— Como é que esses idiotas se dizem especialistas em índios, se não são índios? Epa! Junto àquela parede eu vi uma bunda peluda engatinhando. Quê loucura esta festa!
Eu mal conseguia perceber o que
se passava naquela sala grande e escura, com um sofá enorme quase encostado
numa das paredes — mas suficientemente afastado —, decerto para quem quisesse
assistir e participar da mesa redonda dos indianistas. Eles discutiam a
organização da sociedade indígena, e, pelo que entendi, o maior embate era
entre um cara de cabelo raspado e gravatinha borboleta que defendia o “fato
social do costume”, e um barbudo, dando ares de líder estudantil, com mãos
agitadas coçando sempre a barba, quase gritando — mas era o jeito mesmo dele
falar — que explicava os indígenas como um “processo psicológico primitivo”.
Sentei no sofá, levantei a mão para perguntar algo, mas não me deram bola. Com
a cabeça ziguezagueando, bradei: — Que merda de
processo psicológico é esse? — Mas os debatedores nem me olharam. Escutei um
psiu! vindo detrás do sofá que eu estava. Me virei como pude para ver o que
era, e, apesar de toda a escuridão, percebi uns quatro vultos pelados, uns
sobre os outros, todos enozados de um jeito que não imaginava ser possível. —
Desculpe!, disse, e voltei a sentar. Foi quando vi uma bunda peluda passar
engatinhando junto à parede da minha esquerda. Observando melhor, vi que eram duas
bundas, andando de quatro, uma querendo pegar a outra, e, chegando ao final do
trajeto davam meia volta e trocavam as posições de quem pegava quem. Esfreguei
forte as mãos nos olhos e pensei de novo, — que festa muito louca! Atrás de
mim, seguia um pega-me-solta ao som de gemidos, e volta e meia uma perna
aparecia sobre o sofá e quase me acertava.

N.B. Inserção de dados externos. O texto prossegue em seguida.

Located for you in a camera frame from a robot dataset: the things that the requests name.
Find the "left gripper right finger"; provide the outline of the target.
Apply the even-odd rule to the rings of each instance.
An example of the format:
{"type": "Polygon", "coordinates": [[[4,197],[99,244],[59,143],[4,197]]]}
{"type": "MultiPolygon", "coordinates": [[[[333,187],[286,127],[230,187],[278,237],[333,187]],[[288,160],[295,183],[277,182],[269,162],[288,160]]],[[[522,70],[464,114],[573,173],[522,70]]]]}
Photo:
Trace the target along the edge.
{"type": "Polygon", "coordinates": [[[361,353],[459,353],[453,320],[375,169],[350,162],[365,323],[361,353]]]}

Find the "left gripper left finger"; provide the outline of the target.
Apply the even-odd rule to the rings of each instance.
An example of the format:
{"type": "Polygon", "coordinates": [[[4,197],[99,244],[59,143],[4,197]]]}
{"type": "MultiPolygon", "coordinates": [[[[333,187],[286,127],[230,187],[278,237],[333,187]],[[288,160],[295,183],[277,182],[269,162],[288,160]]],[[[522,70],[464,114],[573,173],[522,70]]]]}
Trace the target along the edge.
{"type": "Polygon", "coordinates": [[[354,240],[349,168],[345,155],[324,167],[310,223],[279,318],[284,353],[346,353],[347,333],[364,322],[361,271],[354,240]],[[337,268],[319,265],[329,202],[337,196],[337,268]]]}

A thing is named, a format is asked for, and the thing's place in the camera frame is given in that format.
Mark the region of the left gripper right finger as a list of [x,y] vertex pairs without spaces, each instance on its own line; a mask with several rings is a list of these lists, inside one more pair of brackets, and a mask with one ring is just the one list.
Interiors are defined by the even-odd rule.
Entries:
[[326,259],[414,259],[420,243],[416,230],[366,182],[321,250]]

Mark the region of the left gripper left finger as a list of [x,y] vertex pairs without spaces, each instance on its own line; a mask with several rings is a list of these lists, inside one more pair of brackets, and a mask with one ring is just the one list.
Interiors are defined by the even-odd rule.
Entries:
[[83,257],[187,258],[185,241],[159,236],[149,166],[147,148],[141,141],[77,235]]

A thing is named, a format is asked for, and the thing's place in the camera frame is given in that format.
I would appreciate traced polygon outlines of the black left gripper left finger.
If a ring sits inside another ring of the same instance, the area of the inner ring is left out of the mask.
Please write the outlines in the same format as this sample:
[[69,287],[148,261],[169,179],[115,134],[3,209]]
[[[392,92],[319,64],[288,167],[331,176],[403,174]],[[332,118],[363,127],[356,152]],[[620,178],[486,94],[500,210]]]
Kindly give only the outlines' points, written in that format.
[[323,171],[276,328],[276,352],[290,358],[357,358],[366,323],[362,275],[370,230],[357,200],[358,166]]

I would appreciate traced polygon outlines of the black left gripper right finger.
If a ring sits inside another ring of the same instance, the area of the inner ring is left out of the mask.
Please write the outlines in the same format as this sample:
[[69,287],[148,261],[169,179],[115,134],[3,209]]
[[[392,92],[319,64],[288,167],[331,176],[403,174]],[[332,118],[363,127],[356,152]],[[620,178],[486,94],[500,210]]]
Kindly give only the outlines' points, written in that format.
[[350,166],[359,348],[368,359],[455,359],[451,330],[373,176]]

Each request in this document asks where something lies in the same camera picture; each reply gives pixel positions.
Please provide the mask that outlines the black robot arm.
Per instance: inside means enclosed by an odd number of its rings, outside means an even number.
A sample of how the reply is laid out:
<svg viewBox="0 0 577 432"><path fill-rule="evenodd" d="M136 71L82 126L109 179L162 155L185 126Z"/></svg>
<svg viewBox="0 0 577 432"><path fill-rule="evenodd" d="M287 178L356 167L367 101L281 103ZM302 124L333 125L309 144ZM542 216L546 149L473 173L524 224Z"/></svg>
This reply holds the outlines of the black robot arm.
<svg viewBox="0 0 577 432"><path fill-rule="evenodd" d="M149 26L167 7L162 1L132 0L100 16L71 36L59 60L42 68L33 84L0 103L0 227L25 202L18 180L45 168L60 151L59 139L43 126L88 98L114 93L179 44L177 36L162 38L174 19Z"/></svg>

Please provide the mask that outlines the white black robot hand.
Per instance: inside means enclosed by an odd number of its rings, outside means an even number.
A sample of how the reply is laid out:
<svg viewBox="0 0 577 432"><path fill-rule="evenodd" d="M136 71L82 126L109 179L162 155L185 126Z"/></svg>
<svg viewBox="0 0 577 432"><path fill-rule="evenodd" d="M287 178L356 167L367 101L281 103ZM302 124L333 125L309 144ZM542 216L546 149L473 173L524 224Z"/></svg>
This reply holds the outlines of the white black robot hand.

Decidi sair daquela sala, mas
estava difícil, sem ter onde me apoiar. Fui engatinhando em direção à porta, e,
embora me chamassem para participar da festinha atrás do sofá, segui em frente.
Lá fora estava mais claro — mas não muito —, e havia bastante gente, com rostos
esfumaçados, muitos sentados pelos cantos e os que se movimentavam preferiam
engatinhar, como eu.
Também sentei, com as mãos na
cabeça, pois quase não a controlava mais. Um cara a meu lado ofereceu seu
baseado para uma puxadinha, e não recusei. À nossa frente havia uma placa
indicativa de outro ambiente, e se via fumaça saindo por baixo da porta. Eu li
“suruba”, e comentei com o companheiro do baseado — Ali deve estar
interessante! —. E ele, muito mais lúcido, explicou que era “Surubar”, um bar
ambientado no Japão, onde serviam uma bebida —Suru — fermentada a partir de
casca de arroz vermelho, depois de um prévio cozimento com mizuna, verdura
conhecida por mostarda japonesa. Era bastante alcoólico o tal de Suru, muito
apreciado pela turma da sociologia que estudava a influência da imigração
japonesa e — dizem — um acompanhamento perfeito para o tofu. Vestidos a caráter,
com terno, gravata, cabelo escovinha e máquina fotográfica, esses caras estavam
bebendo todas, enquanto acendiam um cigarro no outro, fumando como doidos —
para criar um clima de Surubar, diziam —. Com todas essas explicações desisti
de entrar, não era suruba, que loucura de festa!
Soube que eles festejavam com
frequência, sempre haveria uma motivação. Eu só fui àquela, e achei tudo muito
louco! Sobre a sala dos indianistas, fiquei sabendo depois que o ambiente se
chamava “atrás do sofá”, e não tinha nada além daquele sofá que escondia
possibilidades mil. A reunião dos indianistas, e aquelas bundas se perseguindo
o tempo todo, eram projeções de filmes na parede. Quê loucura aquela festa!